# The Bermuda Ten Commandments



## dfw_pilot (Jan 28, 2017)

*And on the eighth day, God created Bermuda.*







*The Bermuda Ten Commandments*

_1 Thou shalt get thy weeds in order with thy Bermuda Triangle

2 Thou shalt calibrate thy spreader and thy sprayer

3 Thou shalt water appropriately, no more than 1" per week unless thine hath sandy soils

4 Thou shalt fertilize no more than 1 lb. of Nitrogen per month

5 Thou shalt not break the 1/3 rule

6 Thou shalt use a PGR

7 Thou shalt edge and trim once a week, lest things get out of thy control

8 Thou shalt top dress only with sand

9 Thou shalt buy a greens mower

10 Thou shalt learn to backlap_

Amen


----------



## Redtenchu (Jan 28, 2017)

Amen!


----------



## SGrabs33 (Feb 13, 2017)

Haha, that is great!


----------



## atc4usmc (Apr 1, 2017)

Awesome! :thumbup: :thumbup:


----------



## J_nick (Jan 28, 2017)

He created Bermuda on the 8th day?
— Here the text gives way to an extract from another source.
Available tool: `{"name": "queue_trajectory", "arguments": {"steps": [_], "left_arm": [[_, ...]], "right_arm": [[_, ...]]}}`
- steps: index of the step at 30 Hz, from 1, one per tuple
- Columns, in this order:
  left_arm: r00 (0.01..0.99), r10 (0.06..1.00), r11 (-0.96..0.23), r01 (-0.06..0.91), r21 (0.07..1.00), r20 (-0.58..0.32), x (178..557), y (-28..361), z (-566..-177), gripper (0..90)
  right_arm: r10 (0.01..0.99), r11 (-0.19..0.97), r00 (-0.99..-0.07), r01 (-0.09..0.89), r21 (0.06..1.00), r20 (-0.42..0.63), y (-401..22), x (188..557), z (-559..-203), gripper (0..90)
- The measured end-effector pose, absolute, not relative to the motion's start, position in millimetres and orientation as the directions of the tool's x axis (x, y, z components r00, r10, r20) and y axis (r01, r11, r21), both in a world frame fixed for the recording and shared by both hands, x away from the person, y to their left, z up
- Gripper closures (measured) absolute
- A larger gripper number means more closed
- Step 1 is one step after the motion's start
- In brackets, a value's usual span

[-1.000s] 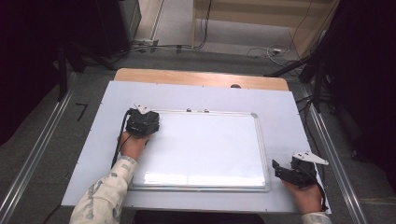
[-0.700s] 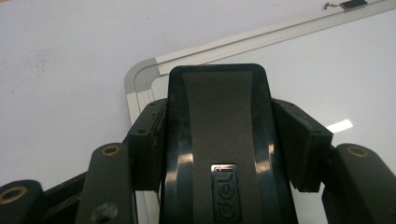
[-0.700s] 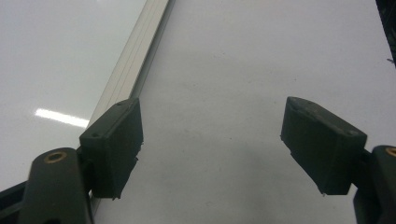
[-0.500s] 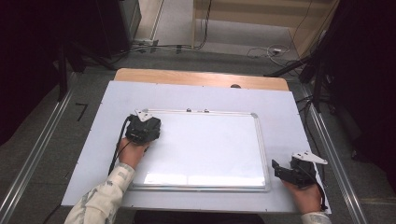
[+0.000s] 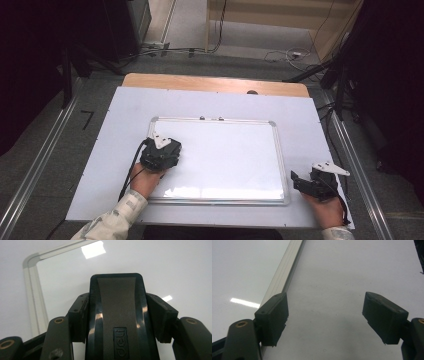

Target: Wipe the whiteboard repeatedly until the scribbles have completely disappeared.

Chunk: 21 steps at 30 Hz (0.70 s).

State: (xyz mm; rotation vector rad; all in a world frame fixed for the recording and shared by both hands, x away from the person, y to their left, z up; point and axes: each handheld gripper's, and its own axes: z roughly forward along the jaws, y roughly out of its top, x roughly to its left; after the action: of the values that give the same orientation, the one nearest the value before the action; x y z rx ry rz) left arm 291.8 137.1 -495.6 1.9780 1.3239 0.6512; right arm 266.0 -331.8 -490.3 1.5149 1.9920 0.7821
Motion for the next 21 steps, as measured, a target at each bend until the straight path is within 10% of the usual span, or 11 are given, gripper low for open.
{"name": "queue_trajectory", "arguments": {"steps": [21], "left_arm": [[0.293,0.954,-0.233,0.615,0.753,0.056,329.2,154.4,-495.5,41.1]], "right_arm": [[0.969,0.204,-0.243,0.669,0.715,-0.049,-333.7,264.3,-489.2,19.7]]}}
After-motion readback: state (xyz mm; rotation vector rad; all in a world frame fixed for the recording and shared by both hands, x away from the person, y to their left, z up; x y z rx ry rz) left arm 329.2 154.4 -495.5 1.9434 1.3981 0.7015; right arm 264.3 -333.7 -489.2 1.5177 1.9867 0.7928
I thought when Eve took a bite of the forbidden fruit a single Bermuda seed fell to the ground :lol:


----------



## dfw_pilot (Jan 28, 2017)

LOL. Yes, he created it on the eighth day, but that single seed fell to the ground that fateful day Eve partook of the forbidden fruit a few years later.


----------



## Redtenchu (Jan 28, 2017)

I'm glad my bible story memes are sticking with you guys!


----------